Associate Professor Howard Gifford joins the UH Department of Biomedical Engineering from the University of Massachusetts Medical School. His research focuses on the medical imaging process with the goal of improving chances of detecting or quantifying a certain target. Specifically, Gifford works to optimize the performance of a task to read images, by examining hardware and image acquisition protocol as well.
"It's a question that has received a lot of attention recently because medical imaging is a burgeoning business," Gifford said. "There's new hardware being invented every day. What I'm interested in is trying to predict how a clinician, looking at an image, might perform given a particular imaging processing protocol."
One way of testing humans' response to medical images is to have them look at a batch of images and record what, if anything, they see. The downside to this process is that it's very time-consuming, and after a while, subjects tend to become fatigued when looking at images for research purposes such as this. As an alternative to this method, Gifford develops mathematical models, in lieu of human subjects, that will be used in the research process.
"We're trying to take it in a new direction by putting in some information about how humans respond to an image, such as examining what about the image that draws the observer's attention," said Gifford. "We're attempting to answer that by using eye-tracking techniques. If you follow the gaze of an observer and what it is that they're focusing on, it could be read as a false positive. You can see fixation points by looking at the tracking data, and you can measure the dwell time on a particular part of the image. Once you've acquired data, you can go back to your image and figure out what features of those fixation points might explain the data from your observer."
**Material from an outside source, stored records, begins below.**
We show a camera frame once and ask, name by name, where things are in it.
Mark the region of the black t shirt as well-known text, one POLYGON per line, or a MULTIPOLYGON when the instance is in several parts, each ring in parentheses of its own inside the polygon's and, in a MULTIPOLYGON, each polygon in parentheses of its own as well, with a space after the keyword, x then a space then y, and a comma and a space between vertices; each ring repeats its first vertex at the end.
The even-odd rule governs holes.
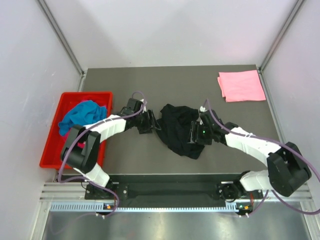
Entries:
POLYGON ((199 118, 197 109, 188 106, 173 106, 166 104, 157 120, 161 130, 156 133, 160 140, 174 153, 196 160, 201 155, 205 146, 187 143, 191 122, 199 118))

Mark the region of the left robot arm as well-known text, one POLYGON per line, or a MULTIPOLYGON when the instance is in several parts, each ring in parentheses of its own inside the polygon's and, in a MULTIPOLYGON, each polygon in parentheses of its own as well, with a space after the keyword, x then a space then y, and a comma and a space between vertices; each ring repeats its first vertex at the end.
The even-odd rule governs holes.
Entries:
POLYGON ((74 125, 64 144, 60 158, 63 165, 80 173, 85 180, 96 185, 102 198, 114 191, 110 176, 98 164, 100 145, 108 138, 136 127, 140 134, 161 130, 154 112, 146 108, 144 99, 130 98, 127 105, 109 117, 89 125, 74 125))

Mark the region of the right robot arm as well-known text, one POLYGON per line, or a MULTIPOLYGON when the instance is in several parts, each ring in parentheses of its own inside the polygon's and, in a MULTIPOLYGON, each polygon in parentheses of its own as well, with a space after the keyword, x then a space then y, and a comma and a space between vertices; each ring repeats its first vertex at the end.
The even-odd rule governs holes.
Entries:
POLYGON ((245 198, 252 191, 275 191, 289 197, 312 176, 308 165, 300 159, 299 148, 292 142, 285 145, 257 137, 238 125, 223 123, 214 110, 201 107, 200 120, 192 121, 188 142, 211 145, 221 143, 237 149, 266 166, 266 170, 241 173, 233 180, 233 192, 245 198))

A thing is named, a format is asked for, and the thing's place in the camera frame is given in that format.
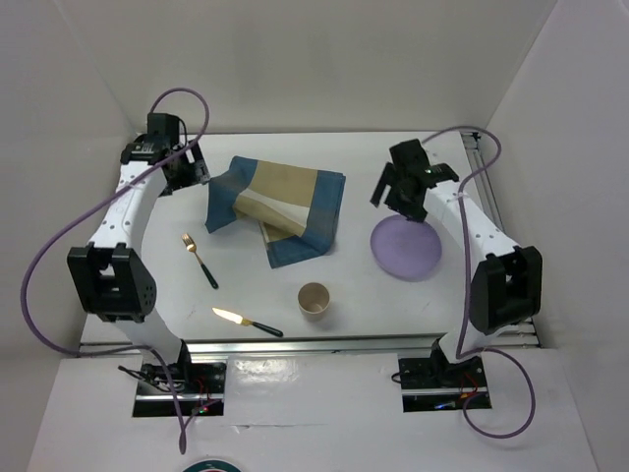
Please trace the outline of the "purple plastic plate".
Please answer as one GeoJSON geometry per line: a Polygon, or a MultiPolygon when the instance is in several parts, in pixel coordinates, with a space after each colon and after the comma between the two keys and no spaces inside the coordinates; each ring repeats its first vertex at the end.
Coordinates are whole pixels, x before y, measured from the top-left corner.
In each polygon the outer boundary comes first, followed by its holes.
{"type": "Polygon", "coordinates": [[[370,247],[382,270],[405,281],[429,278],[442,256],[441,240],[432,226],[398,214],[374,227],[370,247]]]}

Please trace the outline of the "blue beige checked cloth napkin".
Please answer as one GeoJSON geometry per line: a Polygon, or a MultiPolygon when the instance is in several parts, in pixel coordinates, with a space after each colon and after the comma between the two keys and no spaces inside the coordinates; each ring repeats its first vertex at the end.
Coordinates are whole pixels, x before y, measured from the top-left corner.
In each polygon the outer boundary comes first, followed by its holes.
{"type": "Polygon", "coordinates": [[[335,242],[345,183],[339,172],[235,156],[210,179],[205,228],[256,221],[273,268],[318,258],[335,242]]]}

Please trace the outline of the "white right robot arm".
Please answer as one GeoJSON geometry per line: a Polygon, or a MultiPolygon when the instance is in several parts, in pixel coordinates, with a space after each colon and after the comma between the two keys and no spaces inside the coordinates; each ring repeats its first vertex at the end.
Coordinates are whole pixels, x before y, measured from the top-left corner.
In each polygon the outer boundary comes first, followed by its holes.
{"type": "Polygon", "coordinates": [[[522,247],[499,230],[449,165],[430,163],[419,140],[399,143],[389,153],[372,204],[386,204],[414,222],[434,217],[464,252],[463,320],[433,343],[429,361],[432,380],[450,385],[508,326],[540,311],[543,258],[537,248],[522,247]]]}

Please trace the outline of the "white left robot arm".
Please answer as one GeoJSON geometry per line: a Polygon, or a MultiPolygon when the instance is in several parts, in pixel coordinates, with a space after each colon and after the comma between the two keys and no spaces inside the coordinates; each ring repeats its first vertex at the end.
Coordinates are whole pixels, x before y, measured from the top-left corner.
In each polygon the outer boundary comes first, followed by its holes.
{"type": "Polygon", "coordinates": [[[117,187],[123,194],[108,205],[88,243],[67,257],[84,310],[147,346],[145,367],[173,392],[190,387],[194,368],[186,342],[157,312],[157,284],[141,259],[143,236],[160,197],[208,181],[195,141],[171,146],[144,136],[127,145],[117,187]]]}

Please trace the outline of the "beige plastic cup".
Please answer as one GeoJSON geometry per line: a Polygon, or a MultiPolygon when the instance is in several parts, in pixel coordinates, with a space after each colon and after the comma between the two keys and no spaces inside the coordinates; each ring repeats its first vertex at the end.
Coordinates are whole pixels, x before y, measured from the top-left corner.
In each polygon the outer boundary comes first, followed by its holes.
{"type": "Polygon", "coordinates": [[[299,310],[309,320],[320,319],[330,305],[328,289],[321,283],[303,285],[297,295],[299,310]]]}

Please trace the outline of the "green round sticker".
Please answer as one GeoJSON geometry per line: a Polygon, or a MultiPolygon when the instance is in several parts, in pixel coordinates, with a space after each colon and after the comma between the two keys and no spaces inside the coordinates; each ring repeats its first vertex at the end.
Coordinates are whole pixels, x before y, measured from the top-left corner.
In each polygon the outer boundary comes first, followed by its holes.
{"type": "Polygon", "coordinates": [[[197,461],[183,468],[183,472],[242,472],[243,469],[233,462],[209,458],[197,461]]]}

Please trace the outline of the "aluminium right side rail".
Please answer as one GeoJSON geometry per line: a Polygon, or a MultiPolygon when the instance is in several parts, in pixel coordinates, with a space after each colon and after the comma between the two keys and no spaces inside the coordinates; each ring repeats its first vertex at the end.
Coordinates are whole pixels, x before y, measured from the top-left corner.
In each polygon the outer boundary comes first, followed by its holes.
{"type": "Polygon", "coordinates": [[[464,149],[472,153],[472,173],[457,191],[463,249],[466,257],[464,321],[456,341],[462,358],[479,352],[509,326],[540,311],[543,259],[534,246],[505,233],[495,207],[485,212],[464,195],[476,179],[483,180],[501,154],[499,139],[480,129],[462,132],[464,149]]]}

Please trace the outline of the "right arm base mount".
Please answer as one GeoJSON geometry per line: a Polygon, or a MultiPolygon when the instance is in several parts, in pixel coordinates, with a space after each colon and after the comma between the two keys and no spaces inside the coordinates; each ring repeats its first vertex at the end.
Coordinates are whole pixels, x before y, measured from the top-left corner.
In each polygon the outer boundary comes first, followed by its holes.
{"type": "Polygon", "coordinates": [[[470,409],[491,408],[479,357],[442,374],[436,372],[429,358],[400,358],[398,371],[390,378],[401,387],[405,413],[461,410],[468,399],[470,409]]]}

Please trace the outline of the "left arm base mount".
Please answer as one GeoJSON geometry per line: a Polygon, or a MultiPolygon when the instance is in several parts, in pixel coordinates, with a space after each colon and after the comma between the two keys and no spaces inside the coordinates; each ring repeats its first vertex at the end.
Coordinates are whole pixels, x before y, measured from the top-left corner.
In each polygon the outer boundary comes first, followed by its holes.
{"type": "MultiPolygon", "coordinates": [[[[121,365],[118,370],[137,382],[133,417],[175,417],[172,394],[164,374],[154,366],[142,365],[132,370],[121,365]]],[[[227,364],[225,362],[195,363],[189,366],[188,377],[173,376],[175,391],[187,418],[193,416],[222,416],[227,364]]]]}

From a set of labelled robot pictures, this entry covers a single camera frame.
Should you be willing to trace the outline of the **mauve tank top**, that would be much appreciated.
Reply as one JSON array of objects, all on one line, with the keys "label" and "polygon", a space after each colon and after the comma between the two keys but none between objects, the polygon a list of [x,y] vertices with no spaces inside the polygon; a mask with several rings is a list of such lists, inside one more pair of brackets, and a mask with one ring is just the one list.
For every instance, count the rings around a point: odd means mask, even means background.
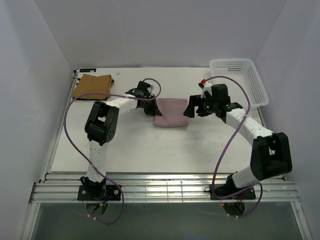
[{"label": "mauve tank top", "polygon": [[158,98],[156,100],[161,115],[154,117],[154,125],[161,128],[182,128],[189,125],[189,118],[184,116],[188,101],[183,98]]}]

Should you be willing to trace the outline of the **tan tank top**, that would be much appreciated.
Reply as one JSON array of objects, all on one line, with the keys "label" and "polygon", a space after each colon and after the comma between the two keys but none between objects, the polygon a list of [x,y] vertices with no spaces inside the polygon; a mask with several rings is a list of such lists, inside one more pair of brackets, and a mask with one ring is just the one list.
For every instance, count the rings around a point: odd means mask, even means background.
[{"label": "tan tank top", "polygon": [[110,74],[94,76],[84,74],[72,93],[72,98],[79,97],[80,95],[87,93],[111,93],[111,87],[114,85],[115,80]]}]

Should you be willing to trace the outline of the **black white striped tank top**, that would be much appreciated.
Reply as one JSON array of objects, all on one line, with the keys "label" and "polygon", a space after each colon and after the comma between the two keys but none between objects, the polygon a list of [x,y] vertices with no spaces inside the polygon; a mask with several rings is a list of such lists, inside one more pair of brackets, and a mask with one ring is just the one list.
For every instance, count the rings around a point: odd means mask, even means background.
[{"label": "black white striped tank top", "polygon": [[102,99],[98,98],[77,98],[76,101],[82,101],[82,102],[95,102],[95,101],[107,101],[109,99],[108,96],[102,96]]}]

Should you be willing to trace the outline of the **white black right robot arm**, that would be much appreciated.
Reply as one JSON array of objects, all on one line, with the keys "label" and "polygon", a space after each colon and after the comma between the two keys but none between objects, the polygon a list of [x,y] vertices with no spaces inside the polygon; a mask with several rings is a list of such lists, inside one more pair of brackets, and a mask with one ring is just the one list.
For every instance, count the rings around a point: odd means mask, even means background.
[{"label": "white black right robot arm", "polygon": [[235,129],[231,138],[240,134],[251,145],[249,165],[227,177],[224,185],[211,190],[217,199],[237,199],[251,186],[272,177],[290,173],[293,169],[288,136],[273,132],[249,116],[249,110],[232,102],[226,84],[211,84],[203,79],[201,94],[192,95],[184,116],[207,117],[214,114]]}]

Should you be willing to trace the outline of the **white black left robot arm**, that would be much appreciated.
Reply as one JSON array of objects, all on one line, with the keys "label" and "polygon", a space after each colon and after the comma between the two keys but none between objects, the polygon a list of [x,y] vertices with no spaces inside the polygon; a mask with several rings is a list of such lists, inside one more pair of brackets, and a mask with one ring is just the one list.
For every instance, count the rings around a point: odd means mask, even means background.
[{"label": "white black left robot arm", "polygon": [[119,116],[138,108],[143,109],[147,116],[162,115],[153,89],[151,84],[143,80],[139,81],[136,88],[127,91],[124,97],[94,102],[84,127],[89,143],[89,167],[86,176],[80,181],[84,190],[95,200],[106,195],[104,166],[109,142],[116,134]]}]

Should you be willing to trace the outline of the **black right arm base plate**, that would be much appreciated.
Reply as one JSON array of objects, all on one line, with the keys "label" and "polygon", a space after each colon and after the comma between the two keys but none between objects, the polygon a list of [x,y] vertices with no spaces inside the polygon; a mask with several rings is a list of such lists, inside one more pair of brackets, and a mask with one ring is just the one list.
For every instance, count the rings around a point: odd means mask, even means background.
[{"label": "black right arm base plate", "polygon": [[253,187],[243,187],[235,189],[227,189],[225,184],[217,184],[213,187],[209,186],[209,194],[211,200],[255,200],[256,194]]}]

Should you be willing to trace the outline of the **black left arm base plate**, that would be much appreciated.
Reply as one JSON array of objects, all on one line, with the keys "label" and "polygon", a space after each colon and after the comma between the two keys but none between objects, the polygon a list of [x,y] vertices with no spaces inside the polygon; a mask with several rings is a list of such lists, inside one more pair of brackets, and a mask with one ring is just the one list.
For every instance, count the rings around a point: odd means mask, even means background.
[{"label": "black left arm base plate", "polygon": [[112,184],[104,184],[98,191],[88,190],[81,185],[77,194],[78,201],[104,201],[107,199],[110,201],[119,201],[121,198],[120,190]]}]

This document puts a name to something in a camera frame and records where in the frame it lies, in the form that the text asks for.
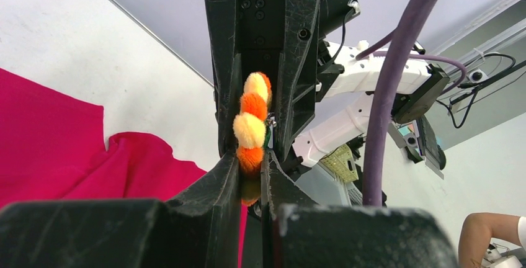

In correlating the tracking data with features of the image, Gifford builds that into the mathematical model to test. "If you can come up with a model that reliably predicts how humans will read an image, then you can use that model to explore comparisons of different hardware, perhaps different detector types that might be in development, and which one might be a better fit for a particular task," said Gifford.
Next semester, Gifford will teach a new graduate course on radiological image science. Course content will include an examination of the nature of photons that are used for x-ray and nuclear medicine imaging, the hardware components of acquiring data of detector types, reconstruction of images that a human can understand, and sources of noise artifacts in an image. Gifford received his Ph.D. in Applied Mathematics from the University of Arizona in 1997.